WORK INSTRUCTIONS: Reproduce the data exactly; no word may be added or dropped.

[Entries taken from a collection]
————————
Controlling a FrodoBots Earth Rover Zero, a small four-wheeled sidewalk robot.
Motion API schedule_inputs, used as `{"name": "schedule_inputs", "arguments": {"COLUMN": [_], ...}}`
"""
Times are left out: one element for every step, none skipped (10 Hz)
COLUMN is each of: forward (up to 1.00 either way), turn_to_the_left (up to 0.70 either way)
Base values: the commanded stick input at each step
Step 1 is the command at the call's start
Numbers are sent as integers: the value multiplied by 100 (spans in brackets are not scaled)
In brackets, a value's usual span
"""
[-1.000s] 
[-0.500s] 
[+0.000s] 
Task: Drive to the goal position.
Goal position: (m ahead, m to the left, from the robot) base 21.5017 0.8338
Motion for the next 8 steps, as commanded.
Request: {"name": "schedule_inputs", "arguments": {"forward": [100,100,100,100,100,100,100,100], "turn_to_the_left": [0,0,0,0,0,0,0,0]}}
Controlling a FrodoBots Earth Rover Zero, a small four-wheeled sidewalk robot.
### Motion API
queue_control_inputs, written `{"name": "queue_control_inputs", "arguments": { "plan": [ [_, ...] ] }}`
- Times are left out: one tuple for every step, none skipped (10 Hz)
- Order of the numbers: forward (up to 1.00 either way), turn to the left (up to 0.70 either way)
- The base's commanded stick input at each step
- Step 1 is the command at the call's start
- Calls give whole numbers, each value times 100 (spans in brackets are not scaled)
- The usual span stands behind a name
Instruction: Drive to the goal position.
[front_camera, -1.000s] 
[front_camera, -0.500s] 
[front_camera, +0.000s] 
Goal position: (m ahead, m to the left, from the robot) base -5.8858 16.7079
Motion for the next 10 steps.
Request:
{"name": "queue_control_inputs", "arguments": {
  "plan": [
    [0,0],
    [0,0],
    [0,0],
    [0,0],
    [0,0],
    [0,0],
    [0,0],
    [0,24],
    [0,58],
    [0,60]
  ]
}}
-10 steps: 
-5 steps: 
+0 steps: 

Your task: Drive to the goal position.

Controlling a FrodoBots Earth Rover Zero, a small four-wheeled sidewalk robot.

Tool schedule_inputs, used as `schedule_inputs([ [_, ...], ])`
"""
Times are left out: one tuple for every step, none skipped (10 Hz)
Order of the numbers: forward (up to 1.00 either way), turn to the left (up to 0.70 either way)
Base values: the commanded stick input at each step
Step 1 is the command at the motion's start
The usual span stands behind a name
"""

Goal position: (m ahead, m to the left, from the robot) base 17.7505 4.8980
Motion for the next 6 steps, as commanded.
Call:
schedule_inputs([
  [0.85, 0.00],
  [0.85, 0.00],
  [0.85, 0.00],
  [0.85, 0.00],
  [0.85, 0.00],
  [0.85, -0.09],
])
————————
RESULT:
Controlling a FrodoBots Earth Rover Zero, a small four-wheeled sidewalk robot.
Motion API schedule_inputs, used as `{"name": "schedule_inputs", "arguments": {"COLUMN": [_], ...}}`
"""
Times are left out: one element for every step, none skipped (10 Hz)
COLUMN is each of: forward (up to 1.00 either way), turn_to_the_left (up to 0.70 either way)
Base values: the commanded stick input at each step
Step 1 is the command at the call's start
Numbers are sent as integers: the value multiplied by 100 (spans in brackets are not scaled)
In brackets, a value's usual span
"""
[-1.000s] 
[-0.500s] 
[+0.000s] 
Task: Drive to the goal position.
Goal position: (m ahead, m to the left, from the robot) base 21.5017 0.8338
Motion for the next 8 steps, as commanded.
Request: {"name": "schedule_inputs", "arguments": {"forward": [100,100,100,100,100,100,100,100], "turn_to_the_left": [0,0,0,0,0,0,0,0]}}
Controlling a FrodoBots Earth Rover Zero, a small four-wheeled sidewalk robot.
### Motion API
queue_control_inputs, written `{"name": "queue_control_inputs", "arguments": { "plan": [ [_, ...] ] }}`
- Times are left out: one tuple for every step, none skipped (10 Hz)
- Order of the numbers: forward (up to 1.00 either way), turn to the left (up to 0.70 either way)
- The base's commanded stick input at each step
- Step 1 is the command at the call's start
- Calls give whole numbers, each value times 100 (spans in brackets are not scaled)
- The usual span stands behind a name
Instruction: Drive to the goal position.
[front_camera, -1.000s] 
[front_camera, -0.500s] 
[front_camera, +0.000s] 
Goal position: (m ahead, m to the left, from the robot) base -5.8858 16.7079
Motion for the next 10 steps.
Request:
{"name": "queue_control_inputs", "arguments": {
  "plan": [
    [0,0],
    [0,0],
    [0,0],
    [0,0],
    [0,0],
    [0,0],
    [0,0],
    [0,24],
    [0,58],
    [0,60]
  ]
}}
-10 steps: 
-5 steps: 
+0 steps: 

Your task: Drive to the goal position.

Controlling a FrodoBots Earth Rover Zero, a small four-wheeled sidewalk robot.

Tool schedule_inputs, used as `schedule_inputs([ [_, ...], ])`
"""
Times are left out: one tuple for every step, none skipped (10 Hz)
Order of the numbers: forward (up to 1.00 either way), turn to the left (up to 0.70 either way)
Base values: the commanded stick input at each step
Step 1 is the command at the motion's start
The usual span stands behind a name
"""

Goal position: (m ahead, m to the left, from the robot) base 17.7505 4.8980
Motion for the next 6 steps, as commanded.
Call:
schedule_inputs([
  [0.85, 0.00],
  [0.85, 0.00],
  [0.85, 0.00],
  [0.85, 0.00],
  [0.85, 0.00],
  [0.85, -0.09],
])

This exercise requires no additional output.